Telemetry and runtime metrics in Admin/Ops are measured from persisted database state:

  • events24h / batches24h: aggregated from telemetry_ingest_batches.
  • pendingOutbox / failedOutbox: aggregated from outbox_events by status.
  • Worker runtime health: heartbeat recency and status in worker_runtime_status.
  • Ops failure buckets: failed rows from outbox_events, background_jobs, and workflow_executions.
  • Console/Portal KPIs (tickets, alerts, invoices): computed from PSA resource records.

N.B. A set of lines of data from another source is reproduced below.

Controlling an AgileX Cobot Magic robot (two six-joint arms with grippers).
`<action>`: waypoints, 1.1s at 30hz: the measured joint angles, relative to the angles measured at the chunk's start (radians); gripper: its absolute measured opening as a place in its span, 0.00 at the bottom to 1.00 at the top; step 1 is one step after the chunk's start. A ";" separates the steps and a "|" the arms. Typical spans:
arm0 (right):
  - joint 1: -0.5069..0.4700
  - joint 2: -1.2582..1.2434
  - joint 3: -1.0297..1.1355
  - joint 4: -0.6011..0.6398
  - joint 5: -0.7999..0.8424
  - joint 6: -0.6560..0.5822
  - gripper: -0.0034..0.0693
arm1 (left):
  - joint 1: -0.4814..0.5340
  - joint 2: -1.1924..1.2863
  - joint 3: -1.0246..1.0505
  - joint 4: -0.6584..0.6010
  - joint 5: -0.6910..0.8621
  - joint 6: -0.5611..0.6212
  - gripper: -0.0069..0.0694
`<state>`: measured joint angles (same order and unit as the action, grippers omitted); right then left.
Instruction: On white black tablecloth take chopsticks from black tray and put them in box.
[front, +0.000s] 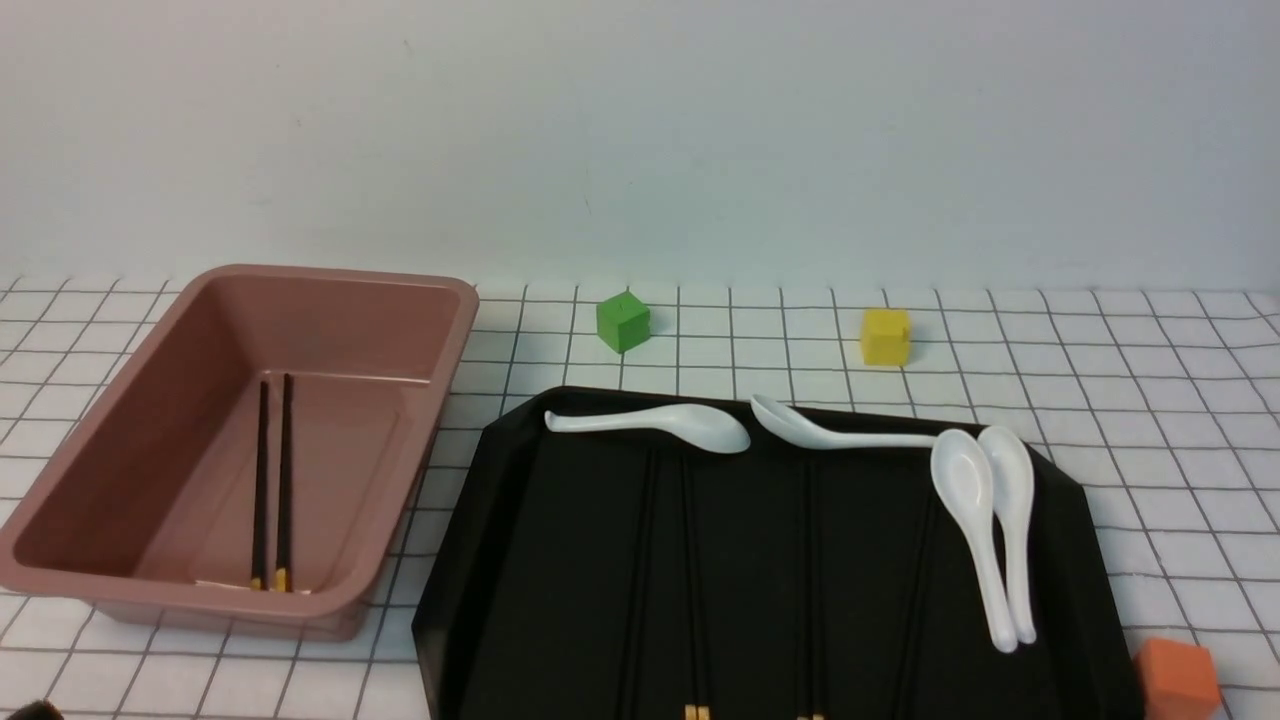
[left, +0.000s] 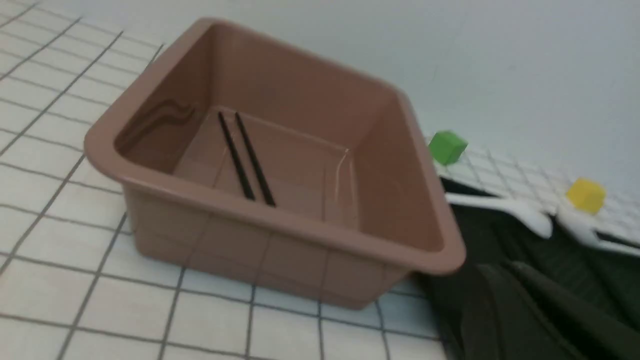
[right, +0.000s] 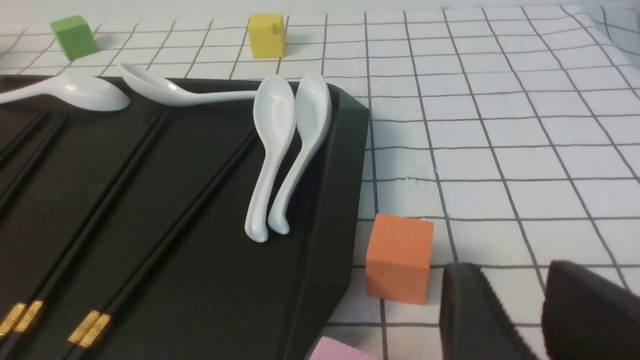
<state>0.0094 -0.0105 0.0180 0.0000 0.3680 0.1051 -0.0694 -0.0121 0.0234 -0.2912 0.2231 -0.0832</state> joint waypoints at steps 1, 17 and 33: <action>0.000 0.000 0.000 0.000 0.000 0.000 0.38 | 0.000 0.000 0.002 0.014 0.023 0.010 0.07; 0.000 0.000 0.000 0.000 0.000 0.000 0.38 | 0.000 0.000 0.007 0.018 0.178 0.014 0.08; 0.000 0.000 0.000 0.000 0.000 0.000 0.38 | 0.000 0.000 0.007 0.020 0.178 0.014 0.09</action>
<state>0.0094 -0.0105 0.0180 0.0000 0.3680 0.1051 -0.0694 -0.0121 0.0300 -0.2709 0.4011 -0.0694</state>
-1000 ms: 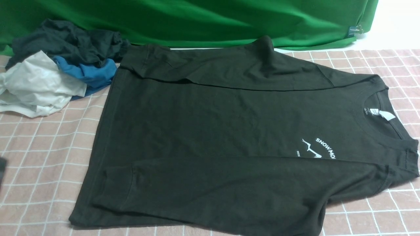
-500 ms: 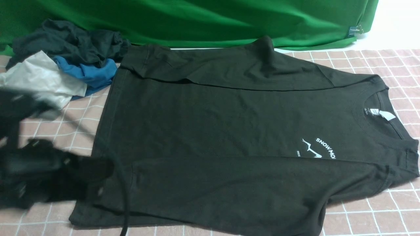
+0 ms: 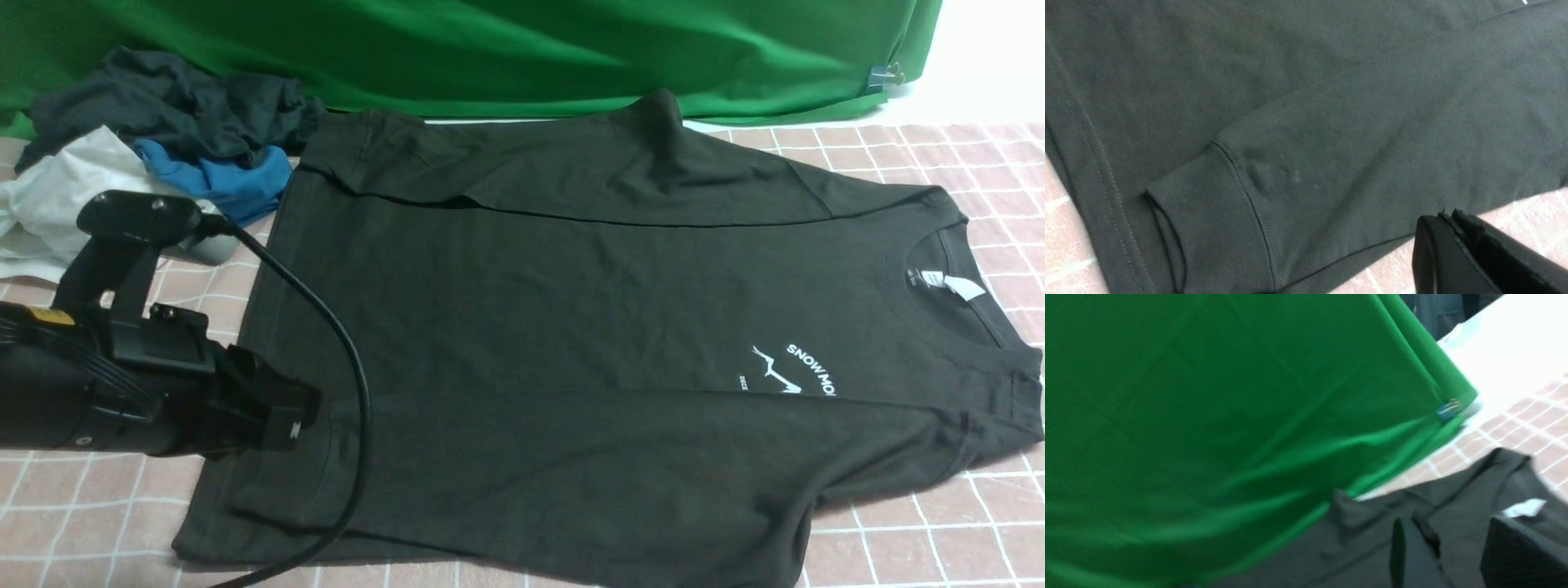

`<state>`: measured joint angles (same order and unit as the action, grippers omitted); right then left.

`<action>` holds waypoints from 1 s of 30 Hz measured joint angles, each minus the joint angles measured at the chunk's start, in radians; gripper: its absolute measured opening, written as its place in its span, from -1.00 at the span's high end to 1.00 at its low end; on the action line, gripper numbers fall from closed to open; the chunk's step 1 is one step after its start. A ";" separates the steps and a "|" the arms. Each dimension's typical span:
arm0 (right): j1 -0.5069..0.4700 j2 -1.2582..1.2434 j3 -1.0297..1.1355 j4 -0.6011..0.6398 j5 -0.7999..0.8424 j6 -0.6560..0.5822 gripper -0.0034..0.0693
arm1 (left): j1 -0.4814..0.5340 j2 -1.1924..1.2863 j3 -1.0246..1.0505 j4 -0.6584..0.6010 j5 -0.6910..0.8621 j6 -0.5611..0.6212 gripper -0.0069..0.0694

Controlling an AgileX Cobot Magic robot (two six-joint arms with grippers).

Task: Fold a long-sleeved shirt over a pink coffee tablecloth.
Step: 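Grasp the left edge of the dark T-shirt lying flat on the table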

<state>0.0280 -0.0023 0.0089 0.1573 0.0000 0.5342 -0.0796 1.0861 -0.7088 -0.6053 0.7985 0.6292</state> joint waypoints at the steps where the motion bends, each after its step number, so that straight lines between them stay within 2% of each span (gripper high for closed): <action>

How a system hooks into Anchor

  1. In Admin Settings, rotate edge enrollment token for the target workspace.
  2. Install/configure endpoint agent with:
    • API base URL
    • workspace ID
    • rotated enrollment token
  3. Agent pulls GET /api/v1/edge-agent/policy and starts collection loops.
  4. Agent posts batches to POST /api/v1/events/ingest with idempotency keys.
  5. Verify ingest and routing in UI:
    • Admin Settings -> Telemetry Enrollment stats
    • Ops -> Failed Outbox/Jobs and runtime health

Control-center telemetry integration

  • Gateway telemetry client uses @egintegrations/telemetry.
  • Required env vars:
    • ENGINE_ID
    • ENGINE_SKU
    • EGI_CONTROL_CENTER_URL
    • EGI_TELEMETRY_TOKEN (optional if control center allows anonymous writes)
    • EGI_TELEMETRY_ENABLED
  • Runtime health compatibility endpoint:
    • GET /.well-known/engine-status

Production note:

  • Staging/production enforce explicit control-center URLs and reject status-mock endpoints.
  • Staging/production require EGI_CONTROL_CENTER_URL to use https://.
  • Run Argo prune sync after disabling statusMock so stale mock resources are removed.

Local/dev note:

  • apps/status-mock remains available for local telemetry/status contract tests.